In conventional applications, all the large scale capacitive touch panels use a surface capacitance sensing technique to scan thereto for determining a touch information, which uses a set of sensing currents, each directed to an endpoint of the large scale touch panel to produce sensed values, and therefore, even multiple fingers simultaneously touch the large scale touch panel, this sensing technique still retrieves only one set of sensed currents in response to this multi-finger touch. For this reason, the surface capacitance sensing technique can identify only one set of absolute coordinates. In a two dimensional matrix for instance, only one set of parameters (X,Y) will be determined, and thereby it can't implement a multi-finger touch detection.
An all points addressable (APA) projected capacitance sensing technique is capable of implementing a multi-finger touch detection, but not applicable to large scale touch panels because, to implement this sensing technique, it is necessary to charge and discharge each point sensor on the large scale touch panel. Taking a matrix-type touch panel for example, when the X and Y traces increase, the pixel number of an APA projected capacitance touch panel dramatically increases and thereby significantly degrades the frame rate of the touch panel due to the very long time period for scanning the large scale touch panel in a frame.

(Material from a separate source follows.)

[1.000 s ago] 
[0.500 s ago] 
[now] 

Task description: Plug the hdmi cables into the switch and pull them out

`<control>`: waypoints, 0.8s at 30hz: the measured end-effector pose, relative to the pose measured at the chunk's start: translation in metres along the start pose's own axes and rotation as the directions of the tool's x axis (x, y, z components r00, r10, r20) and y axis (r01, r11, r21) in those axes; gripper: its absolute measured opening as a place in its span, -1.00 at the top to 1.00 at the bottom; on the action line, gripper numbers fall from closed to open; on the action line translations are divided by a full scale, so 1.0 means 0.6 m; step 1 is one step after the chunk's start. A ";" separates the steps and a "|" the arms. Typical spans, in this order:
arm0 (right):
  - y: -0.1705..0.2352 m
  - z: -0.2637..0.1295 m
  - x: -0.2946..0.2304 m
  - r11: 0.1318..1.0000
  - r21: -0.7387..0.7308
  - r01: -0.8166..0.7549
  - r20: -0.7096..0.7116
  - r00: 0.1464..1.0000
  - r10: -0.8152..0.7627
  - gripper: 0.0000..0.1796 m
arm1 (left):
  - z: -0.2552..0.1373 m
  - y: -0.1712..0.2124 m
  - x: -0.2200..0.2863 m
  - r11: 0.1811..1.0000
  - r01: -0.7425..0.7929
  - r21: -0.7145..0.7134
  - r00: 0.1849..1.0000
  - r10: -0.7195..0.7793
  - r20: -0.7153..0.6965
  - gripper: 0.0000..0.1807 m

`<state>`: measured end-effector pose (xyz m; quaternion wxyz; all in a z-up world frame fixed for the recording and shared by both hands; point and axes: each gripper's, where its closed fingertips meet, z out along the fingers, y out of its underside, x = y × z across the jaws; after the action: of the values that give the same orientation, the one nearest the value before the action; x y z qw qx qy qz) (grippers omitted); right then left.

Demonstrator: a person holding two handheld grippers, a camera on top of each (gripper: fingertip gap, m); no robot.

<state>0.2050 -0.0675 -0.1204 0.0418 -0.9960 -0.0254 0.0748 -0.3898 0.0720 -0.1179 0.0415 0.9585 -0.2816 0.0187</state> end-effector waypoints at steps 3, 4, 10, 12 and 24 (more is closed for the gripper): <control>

An axis intersect (AI) projected capacitance sensing technique is also capable of implementing a multi-finger touch detection, but not applicable to large scale touch panels, too. FIG. 1 is a schematic diagram of a conventional AI projected capacitance sensing technique applied to a small scale touch panel 10, in which an AI projected capacitance touch IC 12 is used to scan the small scale touch panel 10. Assuming that the AI projected capacitance touch IC 12 can support up to 22 traces, a good frame rate can be attained for a small scale touch panel 10 having ten X traces TRX1-TRX10 and ten Y traces TRY1-TRY10. However, if a this type touch IC 12 is applied to a large scale touch panel 14 having forty X traces TRX1-TRX40 and forty Y traces TRY1-TRY40, as shown in FIG. 2, the total number of traces that the touch IC 12 needs to scan dramatically increases. Unfortunately, the frame rate of the overall touch panel application is dependent to a very large extent on the time it takes the touch IC 12 to charge and discharge capacitors each time. In other words, the frame rate is determined mainly by the time in a frame that the touch IC 12 charges and discharges the capacitors. Hence, if an AI projected capacitance touch IC capable of scanning a greater number of traces is applied to a large scale touch panel 14, a major drawback would be a significantly decreased frame rate in the overall application, which leads to compromised performance at the application end.